Your assignment | Using the data below, copy out all lines with the word "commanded".

▶

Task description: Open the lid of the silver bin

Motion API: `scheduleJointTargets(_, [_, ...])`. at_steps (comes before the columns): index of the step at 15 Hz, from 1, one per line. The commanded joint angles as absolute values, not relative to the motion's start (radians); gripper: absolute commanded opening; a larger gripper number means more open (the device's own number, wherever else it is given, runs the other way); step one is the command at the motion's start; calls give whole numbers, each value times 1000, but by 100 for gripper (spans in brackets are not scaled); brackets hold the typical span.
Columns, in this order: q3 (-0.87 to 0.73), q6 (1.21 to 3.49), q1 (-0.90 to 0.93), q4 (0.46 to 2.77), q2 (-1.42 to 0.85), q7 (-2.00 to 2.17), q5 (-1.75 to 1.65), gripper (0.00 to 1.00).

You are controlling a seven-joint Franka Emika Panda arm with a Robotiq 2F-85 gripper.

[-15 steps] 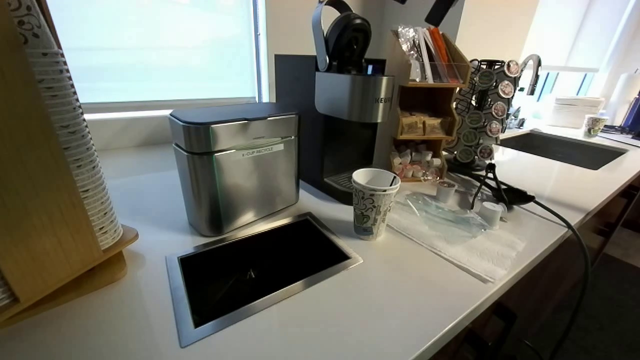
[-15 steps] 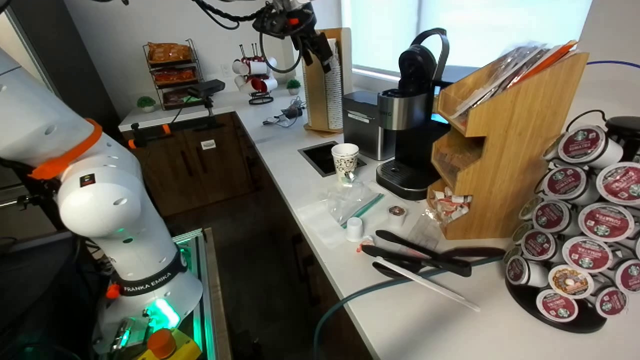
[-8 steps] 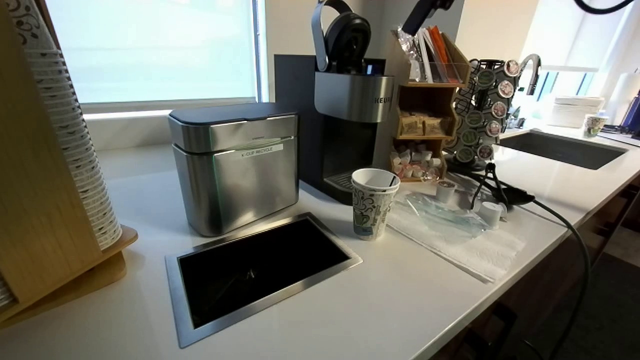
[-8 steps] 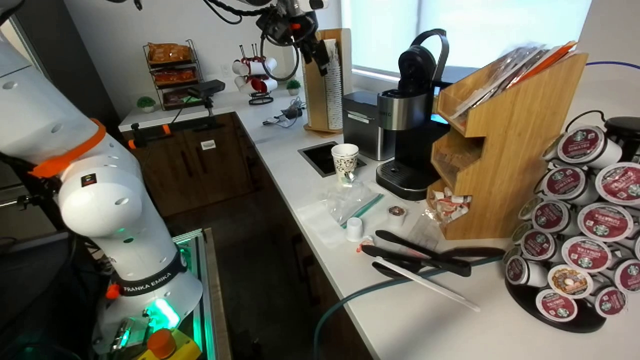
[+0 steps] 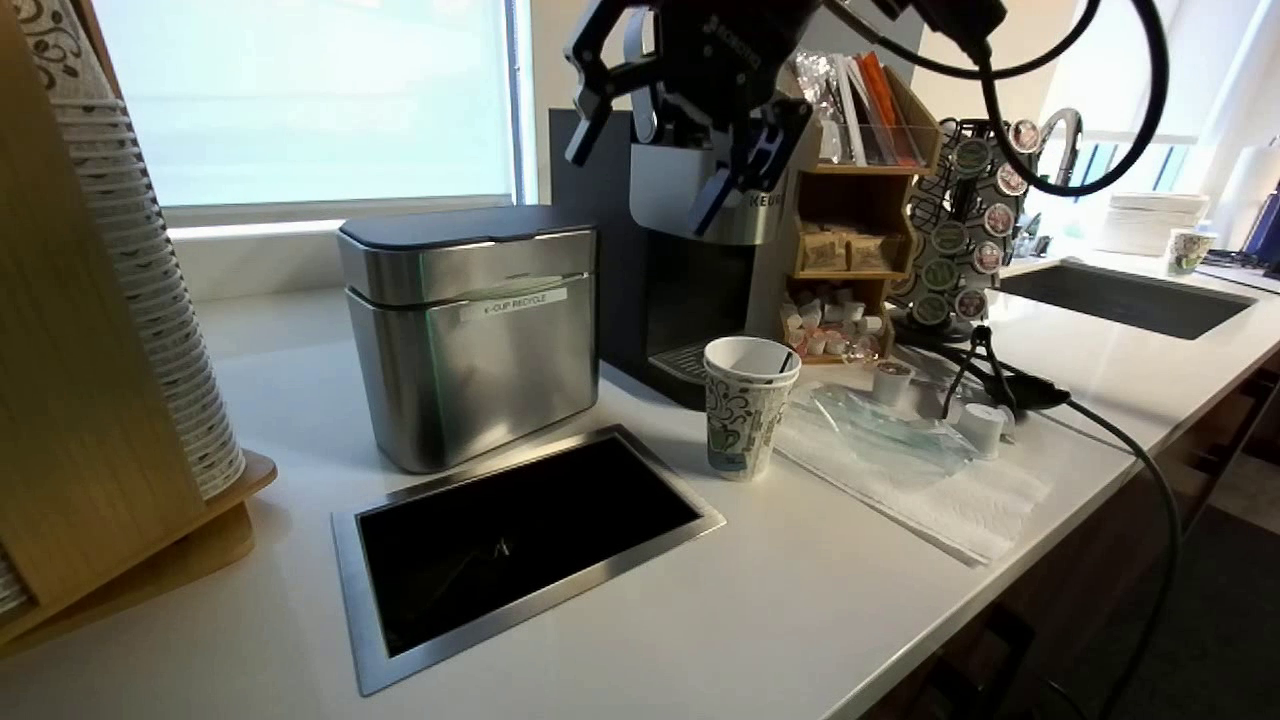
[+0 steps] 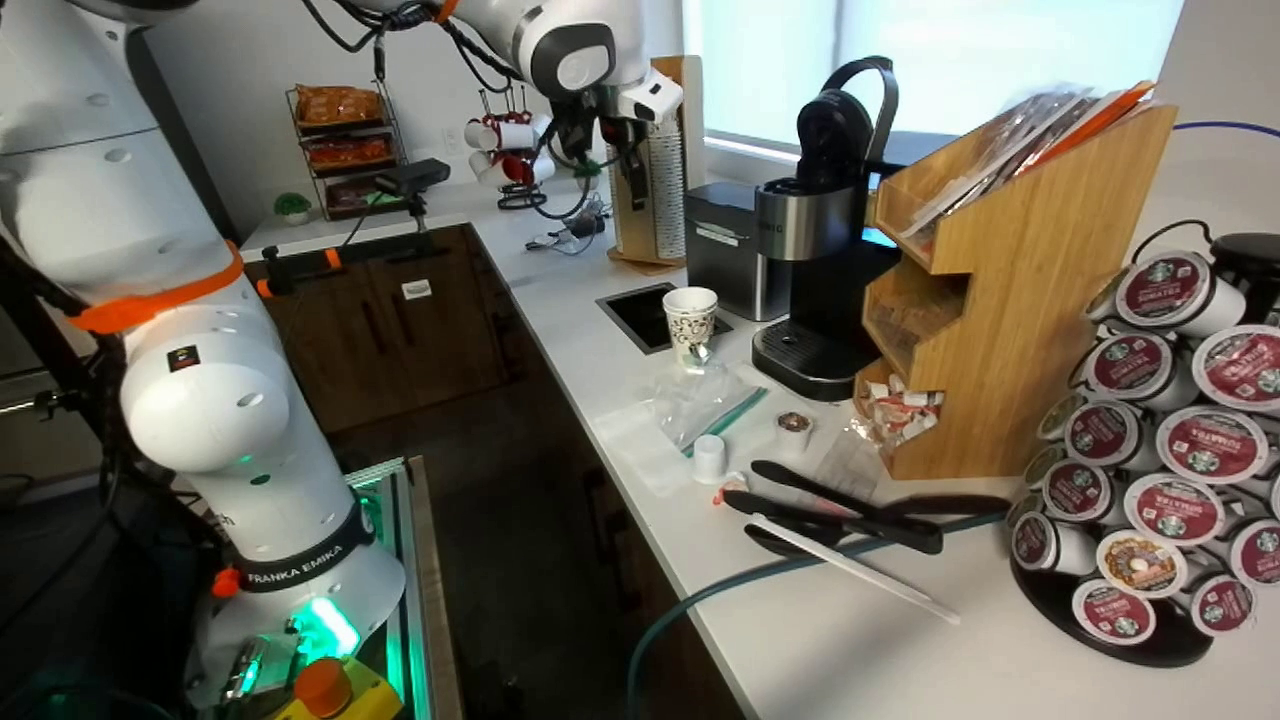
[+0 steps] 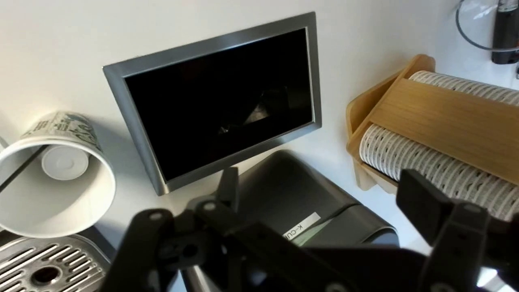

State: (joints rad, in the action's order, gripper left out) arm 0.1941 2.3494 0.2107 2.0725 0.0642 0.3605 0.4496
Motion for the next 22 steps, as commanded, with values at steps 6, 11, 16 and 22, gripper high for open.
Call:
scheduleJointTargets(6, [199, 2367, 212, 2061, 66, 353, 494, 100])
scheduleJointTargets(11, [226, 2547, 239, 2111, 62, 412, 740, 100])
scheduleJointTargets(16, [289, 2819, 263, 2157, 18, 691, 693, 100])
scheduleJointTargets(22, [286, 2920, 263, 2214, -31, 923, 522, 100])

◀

Expected output |
Motion API: `scheduleJointTargets(_, [_, ...])`. at_steps (comes before the columns): index of the step at 15 Hz, from 1, one per line. The commanded joint angles as absolute values, not relative to the motion's start (radians); gripper: absolute commanded opening; a larger gripper number means more open (the device's own number, wherever else it is given, runs the other way); step one is the command at the motion's start; calls give whole numbers, each value times 1000, but by 100 for gripper (spans in brackets are not scaled); brackets hold the typical span.
Motion for the next 22 steps, as commanded, with values at steps 6, 11, 16 and 22, gripper high for open.

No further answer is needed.